Tell your fly that he has only to get into the boy’s skin, and to look at things with the boy’s eyes and use his own common sense and imagination. He will find it a fascinating game, bringing results that are very well worthwhile from the national point of view as well as being satisfying to the soul.
As to common-sense education, I was amused to read an article this week eulogising one of our schools because the boys there are trusted, and work is to some extent regulated from the boy’s point of view. The author seems to regard this as a novel idea. It has, of course, been the basis of our training of Scouts for twenty-five years.

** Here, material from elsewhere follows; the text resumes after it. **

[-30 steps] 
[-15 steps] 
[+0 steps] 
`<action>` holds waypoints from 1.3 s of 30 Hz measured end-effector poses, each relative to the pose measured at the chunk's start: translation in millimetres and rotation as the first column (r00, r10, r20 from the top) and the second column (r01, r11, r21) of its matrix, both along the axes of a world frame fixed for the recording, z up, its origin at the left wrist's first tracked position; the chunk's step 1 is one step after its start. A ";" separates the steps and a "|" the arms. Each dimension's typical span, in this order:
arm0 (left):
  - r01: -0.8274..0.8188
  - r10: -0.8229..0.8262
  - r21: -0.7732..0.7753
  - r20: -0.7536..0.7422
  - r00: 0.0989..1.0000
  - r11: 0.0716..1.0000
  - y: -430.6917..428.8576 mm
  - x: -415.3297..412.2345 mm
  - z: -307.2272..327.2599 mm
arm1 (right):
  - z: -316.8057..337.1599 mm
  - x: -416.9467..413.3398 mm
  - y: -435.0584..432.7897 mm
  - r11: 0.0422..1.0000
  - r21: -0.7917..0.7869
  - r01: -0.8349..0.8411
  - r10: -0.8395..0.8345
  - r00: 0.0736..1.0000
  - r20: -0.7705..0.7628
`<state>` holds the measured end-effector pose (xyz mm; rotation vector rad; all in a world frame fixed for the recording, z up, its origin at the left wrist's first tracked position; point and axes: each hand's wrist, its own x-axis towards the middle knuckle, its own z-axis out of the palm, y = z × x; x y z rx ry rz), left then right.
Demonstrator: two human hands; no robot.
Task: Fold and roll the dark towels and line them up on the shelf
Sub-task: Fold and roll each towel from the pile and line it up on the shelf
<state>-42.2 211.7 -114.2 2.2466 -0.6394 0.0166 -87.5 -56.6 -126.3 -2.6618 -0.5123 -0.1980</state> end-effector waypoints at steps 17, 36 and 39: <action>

Yesterday I was talking with our village schoolmaster, a true educationist, by the way. He was explaining some of his methods which had rather raised the hair of an old-time school inspector, but which, in principle, are much in accord with our methods in Scout training.
Take one of his cases as an example. A girl was hopeless at arithmetic, so he had a talk with her, and asked her which of the school subjects she liked best. “Oh, cooking.” And which she liked least. “Arithmetic.”
“Well,”– very confidentially– “don’t tell anyone, but it is just the same with me. I don’t like arithmetic, either. And now, talking of cooking, how would it be if instead of the arithmetic lesson today you cooked a tea for two, with some good scones and a cake, and we can have it together. You order the necessary ingredients, but don’t make it too expensive.” This idea she joyfully carried out. The following day he said– “That tea was a huge success. Can you manage to cook another, on a larger scale, say for five, to which we can ask some pals?” It was duly and enthusiastically done.
The result was that in working out her quantities, prices, etc., the girl had all unconsciously had her arithmetic lesson. Interested in her job, and proud of being trusted with the responsibility put upon her, she was not only learning arithmetic but was realising its practical use at the same time.
It is on this same principle that the Scoutmaster, through the medium of Scouting items which interest the boy, inculcates such qualities as he wants. He educates the boy by encouraging his self — expression instead of disciplining him by police methods of repression.